• _Your goal_:
Copy out every line in the entries below that includes "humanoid".

• _Supplied data_:
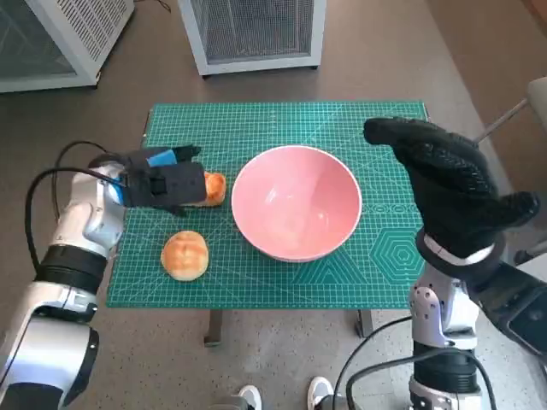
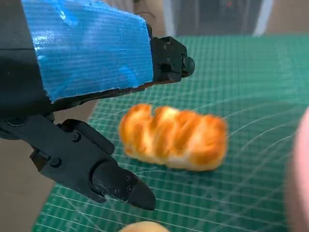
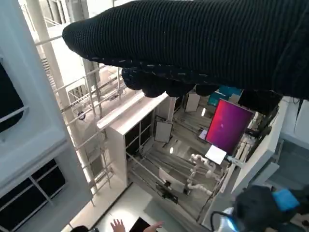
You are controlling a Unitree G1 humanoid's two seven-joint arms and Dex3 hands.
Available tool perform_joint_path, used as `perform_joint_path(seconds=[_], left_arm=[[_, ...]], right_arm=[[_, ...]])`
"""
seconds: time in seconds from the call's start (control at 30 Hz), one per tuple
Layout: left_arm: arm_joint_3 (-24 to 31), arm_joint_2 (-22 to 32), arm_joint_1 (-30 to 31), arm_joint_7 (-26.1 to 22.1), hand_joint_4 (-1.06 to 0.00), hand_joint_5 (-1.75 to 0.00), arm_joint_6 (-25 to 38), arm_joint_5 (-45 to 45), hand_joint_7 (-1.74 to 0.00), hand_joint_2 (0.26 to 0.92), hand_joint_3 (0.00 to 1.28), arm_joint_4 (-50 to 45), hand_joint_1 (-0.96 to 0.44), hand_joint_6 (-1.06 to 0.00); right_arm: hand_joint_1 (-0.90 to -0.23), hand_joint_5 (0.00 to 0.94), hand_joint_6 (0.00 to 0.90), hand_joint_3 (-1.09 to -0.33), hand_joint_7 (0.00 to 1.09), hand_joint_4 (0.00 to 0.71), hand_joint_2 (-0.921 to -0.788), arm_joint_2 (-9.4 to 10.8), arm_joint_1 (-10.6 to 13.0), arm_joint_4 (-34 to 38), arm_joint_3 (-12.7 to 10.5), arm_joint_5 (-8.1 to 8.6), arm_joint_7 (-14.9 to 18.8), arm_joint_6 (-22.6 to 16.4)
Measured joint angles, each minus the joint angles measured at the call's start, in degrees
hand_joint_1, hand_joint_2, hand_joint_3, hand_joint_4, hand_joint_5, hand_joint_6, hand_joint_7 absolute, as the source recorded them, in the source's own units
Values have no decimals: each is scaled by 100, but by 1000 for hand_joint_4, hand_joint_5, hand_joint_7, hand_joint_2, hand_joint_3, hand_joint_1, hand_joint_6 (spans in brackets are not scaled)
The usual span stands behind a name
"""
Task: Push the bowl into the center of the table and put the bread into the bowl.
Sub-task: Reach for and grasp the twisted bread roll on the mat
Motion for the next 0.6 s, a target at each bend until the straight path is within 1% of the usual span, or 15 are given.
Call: perform_joint_path(seconds=[0.2,0.33,0.4,0.47,0.5,0.53,0.6], left_arm=[[-281,-160,-218,337,-126,-20,-173,186,-37,691,1,662,-319,-225],[-389,-286,-324,628,-172,-18,-284,259,-33,702,5,1077,-308,-252],[-415,-346,-343,786,-203,-21,-334,278,-34,720,13,1243,-291,-269],[-440,-400,-345,965,-239,-29,-398,292,-39,739,19,1388,-274,-292],[-457,-431,-344,1070,-282,-28,-430,300,-42,758,21,1458,-258,-320],[-472,-455,-344,1168,-297,-27,-468,303,-42,765,22,1512,-252,-330],[-494,-501,-336,1386,-361,-29,-558,316,-51,800,26,1600,-215,-385]], right_arm=[[-454,0,188,-353,333,258,-921,-9,0,0,-5,2,33,-1],[-438,0,190,-352,330,257,-921,-10,0,2,-8,3,69,-4],[-432,0,191,-353,329,256,-921,-9,0,3,-8,3,74,-5],[-440,0,191,-352,328,256,-921,-9,0,4,-11,3,75,-6],[-446,0,191,-352,327,255,-921,-9,0,3,-12,3,75,-6],[-447,0,192,-352,327,255,-921,-9,0,3,-12,3,75,-6],[-455,0,192,-352,326,255,-921,-8,1,2,-12,4,75,-4]])
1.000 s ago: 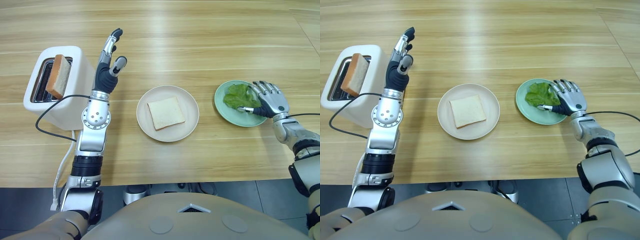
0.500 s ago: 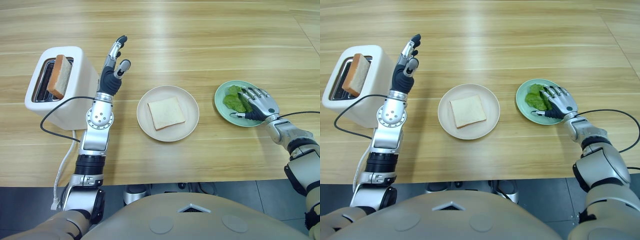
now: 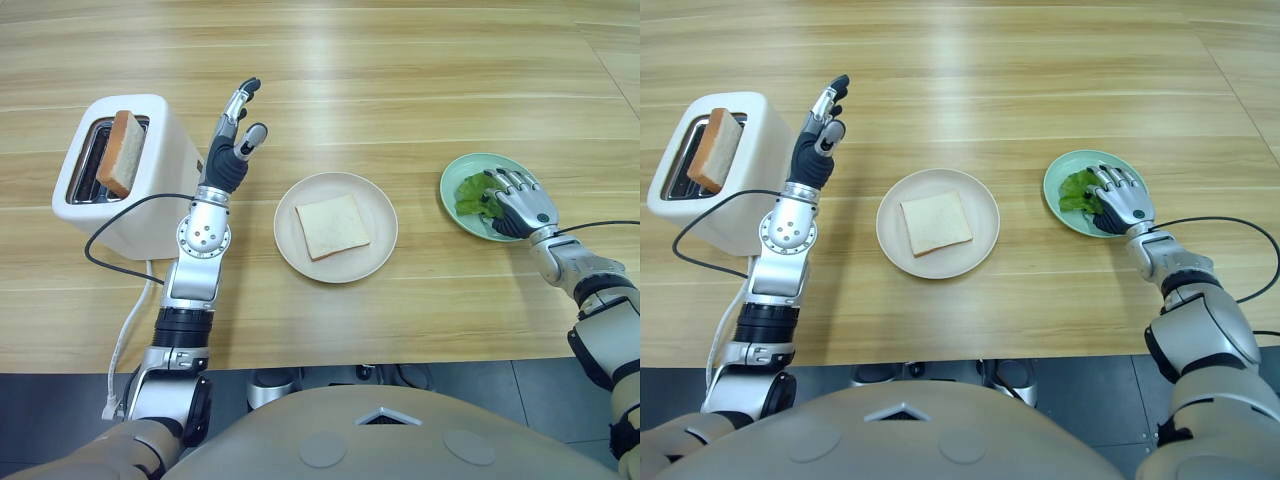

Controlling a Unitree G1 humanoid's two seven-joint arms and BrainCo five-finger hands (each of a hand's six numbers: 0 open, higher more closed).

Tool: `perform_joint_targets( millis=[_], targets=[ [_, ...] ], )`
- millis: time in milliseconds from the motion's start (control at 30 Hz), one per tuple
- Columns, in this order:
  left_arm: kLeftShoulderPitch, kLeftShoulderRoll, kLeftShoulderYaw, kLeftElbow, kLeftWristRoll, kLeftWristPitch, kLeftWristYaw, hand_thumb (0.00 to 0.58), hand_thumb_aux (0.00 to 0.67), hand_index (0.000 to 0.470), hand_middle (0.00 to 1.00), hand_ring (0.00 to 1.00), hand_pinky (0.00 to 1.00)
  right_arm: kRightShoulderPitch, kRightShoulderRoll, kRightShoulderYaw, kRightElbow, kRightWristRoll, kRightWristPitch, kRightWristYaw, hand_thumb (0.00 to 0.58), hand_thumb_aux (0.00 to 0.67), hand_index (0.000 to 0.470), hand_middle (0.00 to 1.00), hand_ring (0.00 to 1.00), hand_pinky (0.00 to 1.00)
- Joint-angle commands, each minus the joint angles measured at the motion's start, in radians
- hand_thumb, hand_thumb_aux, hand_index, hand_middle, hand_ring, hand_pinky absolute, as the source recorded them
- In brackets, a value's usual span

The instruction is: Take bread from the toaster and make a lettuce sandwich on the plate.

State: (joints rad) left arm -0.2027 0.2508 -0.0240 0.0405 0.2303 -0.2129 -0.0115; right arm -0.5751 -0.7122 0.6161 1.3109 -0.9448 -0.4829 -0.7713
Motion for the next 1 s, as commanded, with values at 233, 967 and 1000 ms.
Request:
perform_joint_targets(
  millis=[233,967,1000],
  targets=[
    [-0.006,-0.001,-0.026,0.045,0.013,-0.009,-0.012,0.0,0.0,0.0,0.0,0.0,0.0,-0.026,0.002,0.03,-0.018,-0.01,-0.019,-0.043,0.563,0.554,0.381,0.0,0.0,0.0],
    [-0.012,-0.007,-0.02,0.092,0.012,-0.029,0.007,0.0,0.0,0.0,0.0,0.0,0.0,-0.141,-0.032,0.041,-0.172,-0.059,-0.049,-0.207,0.58,0.67,0.46,0.0,0.0,0.0],
    [-0.011,-0.008,-0.018,0.095,0.01,-0.03,0.01,0.0,0.0,0.0,0.0,0.0,0.0,-0.148,-0.033,0.041,-0.198,-0.064,-0.055,-0.215,0.58,0.67,0.46,0.0,0.0,0.0]
  ],
)
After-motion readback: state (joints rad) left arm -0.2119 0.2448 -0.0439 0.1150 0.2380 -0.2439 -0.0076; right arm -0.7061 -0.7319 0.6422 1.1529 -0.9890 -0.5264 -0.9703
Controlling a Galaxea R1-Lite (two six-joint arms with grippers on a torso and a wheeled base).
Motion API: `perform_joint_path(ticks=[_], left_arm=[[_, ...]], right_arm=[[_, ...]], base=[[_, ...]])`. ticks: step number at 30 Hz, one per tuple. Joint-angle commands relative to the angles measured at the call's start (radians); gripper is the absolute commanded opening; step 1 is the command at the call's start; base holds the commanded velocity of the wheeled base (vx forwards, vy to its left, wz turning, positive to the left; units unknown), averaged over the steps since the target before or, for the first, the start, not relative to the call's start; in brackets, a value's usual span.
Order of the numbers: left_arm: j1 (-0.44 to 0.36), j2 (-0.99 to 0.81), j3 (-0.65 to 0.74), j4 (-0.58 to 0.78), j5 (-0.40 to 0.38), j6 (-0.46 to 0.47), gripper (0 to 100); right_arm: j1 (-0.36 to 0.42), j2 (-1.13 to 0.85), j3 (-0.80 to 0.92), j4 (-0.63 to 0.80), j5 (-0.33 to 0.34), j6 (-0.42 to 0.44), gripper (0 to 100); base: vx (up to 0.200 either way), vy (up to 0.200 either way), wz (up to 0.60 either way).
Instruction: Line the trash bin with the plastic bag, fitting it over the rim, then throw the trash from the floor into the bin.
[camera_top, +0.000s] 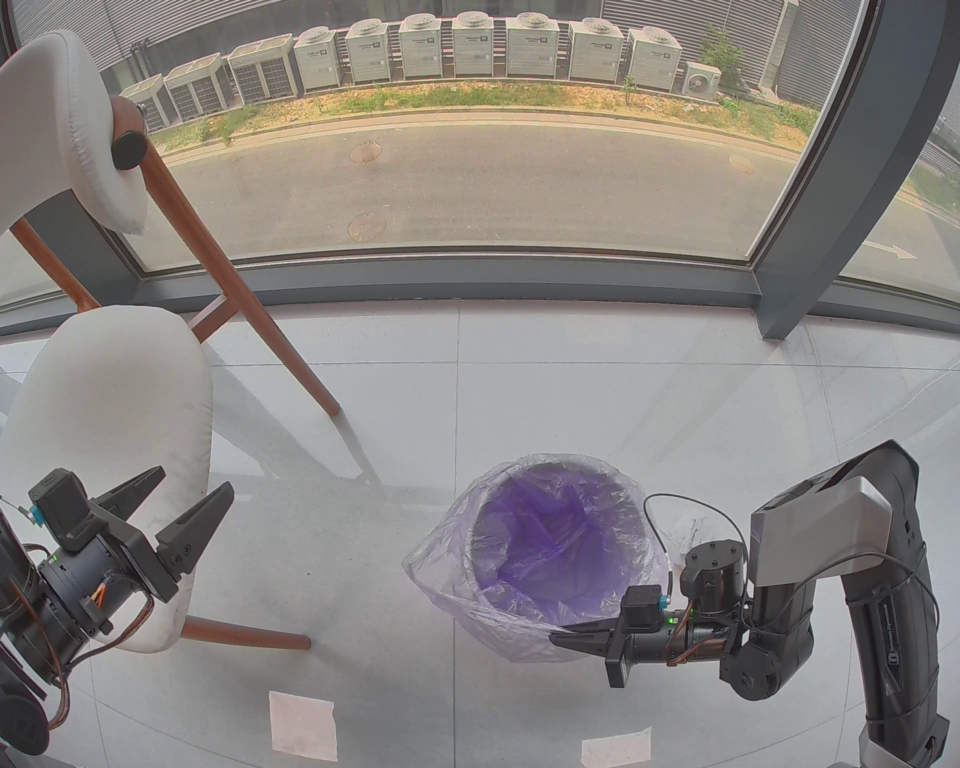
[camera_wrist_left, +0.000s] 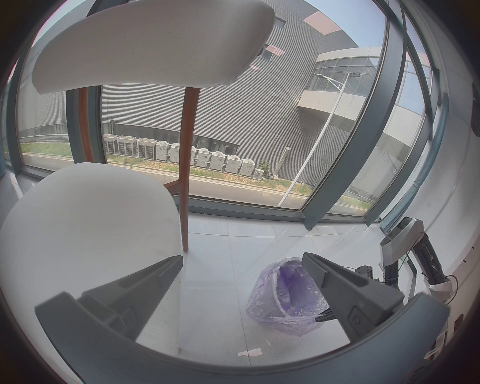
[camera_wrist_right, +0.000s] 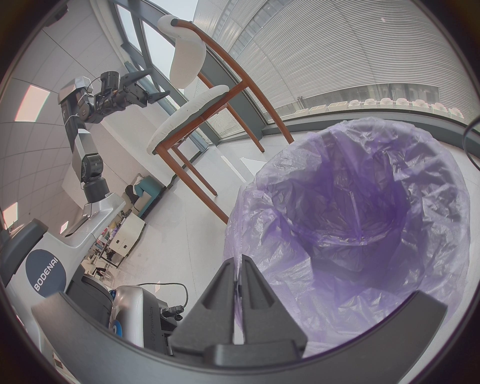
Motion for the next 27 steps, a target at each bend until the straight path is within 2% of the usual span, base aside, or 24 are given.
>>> perform_joint_path(ticks=[1, 6, 13, 16, 21, 25, 27], left_arm=[[0.052, -0.003, -0.001, 0.025, -0.026, 0.000, 100], [0.056, -0.009, 0.009, 0.074, -0.028, -0.005, 100], [0.056, -0.009, 0.012, 0.075, -0.026, -0.002, 100], [0.079, -0.007, 0.007, 0.068, -0.019, 0.001, 100], [0.110, -0.007, 0.007, 0.071, -0.017, 0.003, 100], [0.110, -0.004, 0.009, 0.075, -0.016, 0.024, 100], [0.110, -0.003, 0.009, 0.075, -0.016, 0.038, 100]], right_arm=[[0.001, -0.041, 0.009, -0.003, 0.000, 0.002, 0], [-0.004, -0.065, 0.023, -0.004, 0.000, 0.002, 0], [-0.004, -0.064, 0.020, -0.007, 0.000, 0.004, 0], [-0.005, -0.055, 0.008, -0.015, -0.004, 0.005, 0], [-0.010, -0.039, 0.005, -0.019, -0.010, 0.016, 0], [-0.010, 0.007, -0.012, -0.022, -0.081, 0.016, 0], [-0.010, 0.022, -0.031, -0.024, -0.093, 0.016, 0]], base=[[0.000, 0.000, 0.00], [-0.200, 0.000, 0.00], [-0.200, 0.000, 0.00], [-0.200, 0.000, 0.00], [0.000, 0.000, 0.00], [0.000, 0.000, 0.00], [0.000, 0.000, 0.00]])
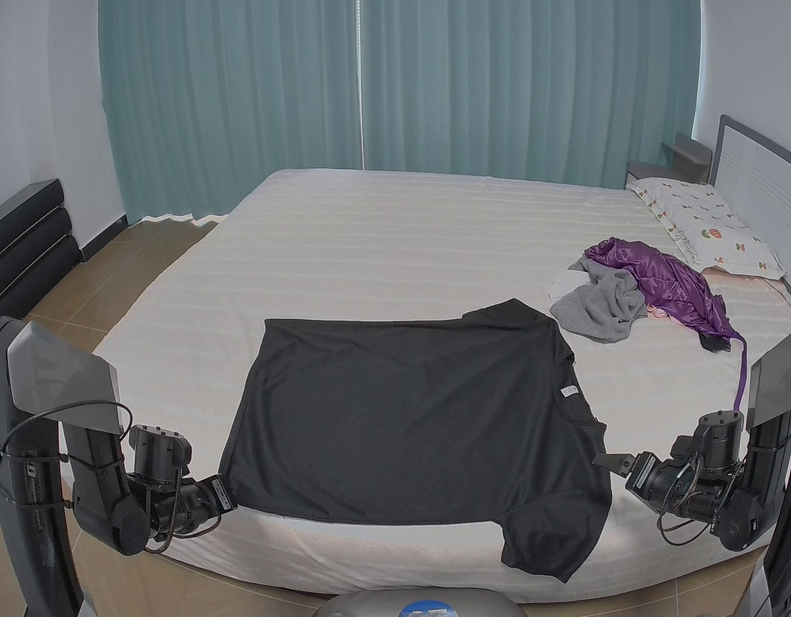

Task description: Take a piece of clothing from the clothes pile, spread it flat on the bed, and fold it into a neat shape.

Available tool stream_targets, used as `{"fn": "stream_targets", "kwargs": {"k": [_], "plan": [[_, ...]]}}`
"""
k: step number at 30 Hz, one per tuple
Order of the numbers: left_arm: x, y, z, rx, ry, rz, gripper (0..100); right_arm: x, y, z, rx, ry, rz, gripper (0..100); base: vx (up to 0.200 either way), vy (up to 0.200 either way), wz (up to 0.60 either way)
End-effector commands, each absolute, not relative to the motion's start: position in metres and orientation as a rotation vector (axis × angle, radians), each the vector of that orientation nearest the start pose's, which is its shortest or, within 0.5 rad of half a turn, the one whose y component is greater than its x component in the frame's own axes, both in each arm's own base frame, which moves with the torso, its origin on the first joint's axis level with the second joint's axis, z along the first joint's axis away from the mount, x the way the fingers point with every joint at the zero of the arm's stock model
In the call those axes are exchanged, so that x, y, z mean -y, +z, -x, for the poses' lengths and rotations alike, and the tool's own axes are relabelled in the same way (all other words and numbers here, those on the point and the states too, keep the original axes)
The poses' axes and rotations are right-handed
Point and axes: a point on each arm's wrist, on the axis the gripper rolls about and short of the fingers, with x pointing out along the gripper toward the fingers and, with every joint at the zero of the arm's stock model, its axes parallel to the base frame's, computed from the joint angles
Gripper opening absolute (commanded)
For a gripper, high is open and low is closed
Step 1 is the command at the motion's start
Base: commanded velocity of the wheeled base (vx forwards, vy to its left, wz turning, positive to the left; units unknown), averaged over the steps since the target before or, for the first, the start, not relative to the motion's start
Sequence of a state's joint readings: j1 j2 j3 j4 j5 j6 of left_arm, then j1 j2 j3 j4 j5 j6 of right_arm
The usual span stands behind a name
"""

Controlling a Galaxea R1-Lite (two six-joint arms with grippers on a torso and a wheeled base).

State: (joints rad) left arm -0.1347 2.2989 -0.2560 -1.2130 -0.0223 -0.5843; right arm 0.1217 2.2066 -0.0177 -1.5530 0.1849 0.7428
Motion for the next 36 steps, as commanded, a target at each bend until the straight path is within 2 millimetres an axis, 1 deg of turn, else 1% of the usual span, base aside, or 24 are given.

• _Answer to this problem_:
You are controlling a Unitree G1 humanoid's two seven-joint arms and Dex3 hands.
Controlling a Unitree G1 humanoid's two seven-joint arms and BrainCo five-finger hands (each of a hand's six numbers: 0 open, higher more closed).

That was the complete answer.